▶ [TASK INSTRUCTIONS]:
Where does the string "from" appear in the material? Copy each line that holds it.

---- INFORMATION PROVIDED

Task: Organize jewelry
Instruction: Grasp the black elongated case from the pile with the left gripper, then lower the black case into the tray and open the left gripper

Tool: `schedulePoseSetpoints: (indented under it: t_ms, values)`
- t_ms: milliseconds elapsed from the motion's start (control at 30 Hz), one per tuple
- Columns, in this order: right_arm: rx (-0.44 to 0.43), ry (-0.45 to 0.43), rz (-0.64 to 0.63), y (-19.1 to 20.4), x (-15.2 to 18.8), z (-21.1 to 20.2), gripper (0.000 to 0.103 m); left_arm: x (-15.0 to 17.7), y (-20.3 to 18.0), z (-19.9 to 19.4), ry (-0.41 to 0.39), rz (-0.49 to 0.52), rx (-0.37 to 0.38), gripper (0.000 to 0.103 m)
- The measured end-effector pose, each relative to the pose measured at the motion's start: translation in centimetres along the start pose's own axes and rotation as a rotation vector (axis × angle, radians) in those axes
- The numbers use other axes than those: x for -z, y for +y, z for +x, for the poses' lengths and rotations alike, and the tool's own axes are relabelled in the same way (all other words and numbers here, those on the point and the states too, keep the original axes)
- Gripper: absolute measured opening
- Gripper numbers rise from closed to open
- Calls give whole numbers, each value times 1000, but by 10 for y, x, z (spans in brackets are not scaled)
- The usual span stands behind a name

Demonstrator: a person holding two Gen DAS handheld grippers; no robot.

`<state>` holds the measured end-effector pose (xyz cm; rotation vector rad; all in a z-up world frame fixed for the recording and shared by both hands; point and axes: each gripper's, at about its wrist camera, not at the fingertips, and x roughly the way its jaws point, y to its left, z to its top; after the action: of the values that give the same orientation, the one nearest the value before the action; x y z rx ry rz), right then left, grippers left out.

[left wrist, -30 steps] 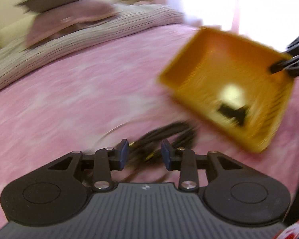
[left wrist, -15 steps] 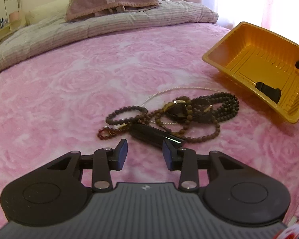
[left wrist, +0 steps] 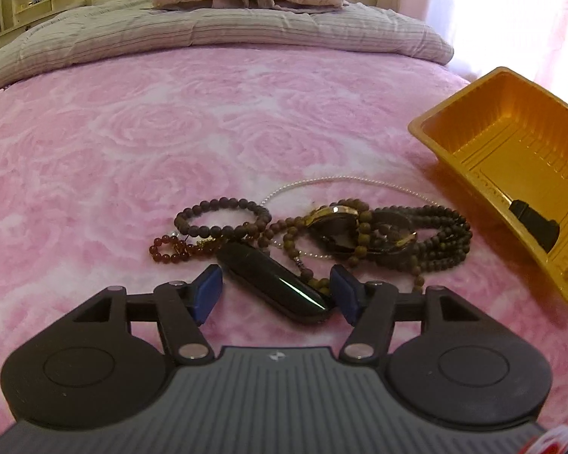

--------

▶ [OUTPUT]:
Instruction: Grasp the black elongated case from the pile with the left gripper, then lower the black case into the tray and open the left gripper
- t_ms: milliseconds elapsed from the motion's start (control at 30 Hz), one per tuple
- Gripper numbers rise from closed to open

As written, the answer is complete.